摘要: 目的：探讨雄激素剥夺疗法(ADT^①)治疗后不同时间点睾酮水平对中国前列腺癌患者肿瘤进展时间的影响，为临床睾酮监测标准化管理提供依据。方法：回顾性收集重庆医科大学附属第二医院2011年1月至2026年1月仅接受ADT治疗的138例前列腺癌患者临床数据(224条记录)，按ADT治疗前AJCC分期分为III期及以下、IVA期、IVB期，各分期再按治疗后第一个月、第三个月睾酮水平(<20 ng/mL为低水平，≥20 ng/mL为高水平)分为4个亚组。采用Spearman等级相关分析、Kaplan-Meier生存分析及Cox比例风险回归模型，分析睾酮水平、睾酮下降率与肿瘤进展时间的关联。结果：随肿瘤分期进展，事件发生率升高、截尾率降低(III期及以下81.8%、IVA期60.6%、IVB期50.4%)。IVA、IVB期低睾酮亚组肿瘤进展时间显著长于高睾酮亚组(P < 0.001)，治疗后第三个月睾酮下降率相关系数高于第一个月(IVB期0.537 vs 0.366)，且为肿瘤进展的独立影响因素(IVA期HR = 5.618，IVB期HR = 0.283)；III期及以下各睾酮亚组肿瘤进展时间无显著差异(P > 0.05)，睾酮水平无独立预测价值。结论：ADT治疗后睾酮水平对前列腺癌肿瘤进展时间的影响存在分期特异性，IVA、IVB期需重点监测治疗后第三个月睾酮水平，结合基线PSA密度评估进展风险；III期及以下无需将睾酮作为主要监测指标，可为个体化干预提供参考。

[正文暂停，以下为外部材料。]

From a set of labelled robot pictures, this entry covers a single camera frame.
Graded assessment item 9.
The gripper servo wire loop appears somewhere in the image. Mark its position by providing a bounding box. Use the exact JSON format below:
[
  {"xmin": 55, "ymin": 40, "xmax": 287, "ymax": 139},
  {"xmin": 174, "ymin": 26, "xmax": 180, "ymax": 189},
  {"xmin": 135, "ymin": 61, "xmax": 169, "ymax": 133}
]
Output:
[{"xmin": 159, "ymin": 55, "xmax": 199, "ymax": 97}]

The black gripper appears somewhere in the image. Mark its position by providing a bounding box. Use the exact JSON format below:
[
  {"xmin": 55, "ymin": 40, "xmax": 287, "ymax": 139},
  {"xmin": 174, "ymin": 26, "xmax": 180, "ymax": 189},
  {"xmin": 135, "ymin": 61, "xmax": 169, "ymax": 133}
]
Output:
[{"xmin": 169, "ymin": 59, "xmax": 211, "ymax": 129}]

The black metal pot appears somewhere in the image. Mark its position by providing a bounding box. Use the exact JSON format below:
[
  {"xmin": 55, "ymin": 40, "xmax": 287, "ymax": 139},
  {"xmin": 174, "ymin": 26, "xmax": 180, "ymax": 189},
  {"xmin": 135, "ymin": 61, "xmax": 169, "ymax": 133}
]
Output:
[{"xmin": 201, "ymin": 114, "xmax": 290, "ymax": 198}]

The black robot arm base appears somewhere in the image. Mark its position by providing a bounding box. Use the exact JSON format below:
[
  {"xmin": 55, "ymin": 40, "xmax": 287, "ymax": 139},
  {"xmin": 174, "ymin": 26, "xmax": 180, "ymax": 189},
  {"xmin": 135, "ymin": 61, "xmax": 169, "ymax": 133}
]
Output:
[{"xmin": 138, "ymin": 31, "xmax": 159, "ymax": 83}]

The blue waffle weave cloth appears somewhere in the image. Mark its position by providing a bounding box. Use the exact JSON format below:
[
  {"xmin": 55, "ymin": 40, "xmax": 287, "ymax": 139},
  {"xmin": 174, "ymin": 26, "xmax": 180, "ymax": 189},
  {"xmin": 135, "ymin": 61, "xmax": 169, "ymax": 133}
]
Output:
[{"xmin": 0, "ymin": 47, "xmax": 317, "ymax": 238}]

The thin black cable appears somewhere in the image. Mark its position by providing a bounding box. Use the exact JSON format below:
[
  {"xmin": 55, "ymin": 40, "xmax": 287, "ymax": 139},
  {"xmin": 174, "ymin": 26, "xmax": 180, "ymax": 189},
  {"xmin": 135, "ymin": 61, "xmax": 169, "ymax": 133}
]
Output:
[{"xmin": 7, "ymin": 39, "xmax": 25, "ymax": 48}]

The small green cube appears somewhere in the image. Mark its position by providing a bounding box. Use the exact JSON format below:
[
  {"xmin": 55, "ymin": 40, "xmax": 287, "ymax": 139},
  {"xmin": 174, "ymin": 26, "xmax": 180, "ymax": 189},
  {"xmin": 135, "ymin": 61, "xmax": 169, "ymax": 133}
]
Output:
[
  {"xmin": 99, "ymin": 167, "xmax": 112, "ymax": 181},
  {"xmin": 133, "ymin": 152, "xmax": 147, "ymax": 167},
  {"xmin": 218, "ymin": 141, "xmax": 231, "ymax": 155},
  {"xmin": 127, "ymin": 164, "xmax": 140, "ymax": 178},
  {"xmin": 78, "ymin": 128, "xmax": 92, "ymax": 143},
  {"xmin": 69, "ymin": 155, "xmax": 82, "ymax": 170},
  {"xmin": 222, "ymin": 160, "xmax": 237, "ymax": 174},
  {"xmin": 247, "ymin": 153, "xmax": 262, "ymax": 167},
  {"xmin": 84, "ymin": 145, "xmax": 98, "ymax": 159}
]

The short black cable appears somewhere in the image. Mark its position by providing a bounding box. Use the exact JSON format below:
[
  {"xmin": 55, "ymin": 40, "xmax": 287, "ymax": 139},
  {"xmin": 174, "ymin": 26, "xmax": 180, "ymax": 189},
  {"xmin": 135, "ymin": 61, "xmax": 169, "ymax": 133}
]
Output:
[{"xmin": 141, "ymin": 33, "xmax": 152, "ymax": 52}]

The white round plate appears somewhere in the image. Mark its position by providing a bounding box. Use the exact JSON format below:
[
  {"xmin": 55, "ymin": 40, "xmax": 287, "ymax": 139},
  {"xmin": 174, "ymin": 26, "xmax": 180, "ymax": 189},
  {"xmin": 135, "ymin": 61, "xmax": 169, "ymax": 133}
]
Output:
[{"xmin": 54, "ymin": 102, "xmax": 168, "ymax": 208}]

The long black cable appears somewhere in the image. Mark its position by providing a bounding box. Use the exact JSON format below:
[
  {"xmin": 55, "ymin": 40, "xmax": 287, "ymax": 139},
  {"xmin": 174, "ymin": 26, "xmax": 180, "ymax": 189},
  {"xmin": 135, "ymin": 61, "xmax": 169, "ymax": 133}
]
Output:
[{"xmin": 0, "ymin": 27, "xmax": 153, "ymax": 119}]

Abstract: Objective: To investigate the impact of testosterone levels at different time points after Androgen Deprivation Therapy (ADT^①) on the time to tumor progression (TTP) in Chinese prostate cancer patients, providing evidence for the standardized management of testosterone monitoring in clinical practice. Methods: Clinical data from 138 prostate cancer patients (224 records) who received ADT alone at The Second Affiliated Hospital of Chongqing Medical University between January 2011 and January 2026 were retrospectively collected. Patients were stratified by AJCC stage before ADT into Stage III and below, Stage IVA, and Stage IVB. Each stage group was further divided into 4 subgroups based on testosterone levels at the first and third month post-treatment (low level: <20 ng/mL; high level: ≥20 ng/mL). Spearman rank correlation analysis, Kaplan-Meier survival analysis, and Cox proportional hazards regression models were used to analyze the association between testosterone levels, the rate of testosterone decline, and TTP. Results: As tumor stage progressed, the event rate increased and the censoring rate decreased (Stage III and below: 81.8%; Stage IVA: 60.6%; Stage IVB: 50.4%). In Stage IVA and IVB, the low-testosterone subgroups had a significantly longer TTP than the high-testosterone subgroups (P < 0.001). The correlation coefficient for the rate of testosterone decline at the third month was higher than that at the first month (Stage IVB: 0.537 vs. 0.366) and was an independent factor influencing tumor progression (Stage IVA: HR = 5.618; Stage IVB: HR = 0.283). In Stage III and below, there was no significant difference in TTP between testosterone subgroups (P > 0.05), and testosterone level had no independent predictive value. Conclusion: The influence of post-ADT testosterone levels on TTP in prostate cancer is stage-specific. For Stage IVA and IVB, close monitoring of testosterone levels at the third month post-treatment is crucial, and progression risk should be assessed in conjunction with baseline PSA density. For Stage III and below, testosterone need not be a primary monitoring indicator. These findings can provide references for individualized intervention.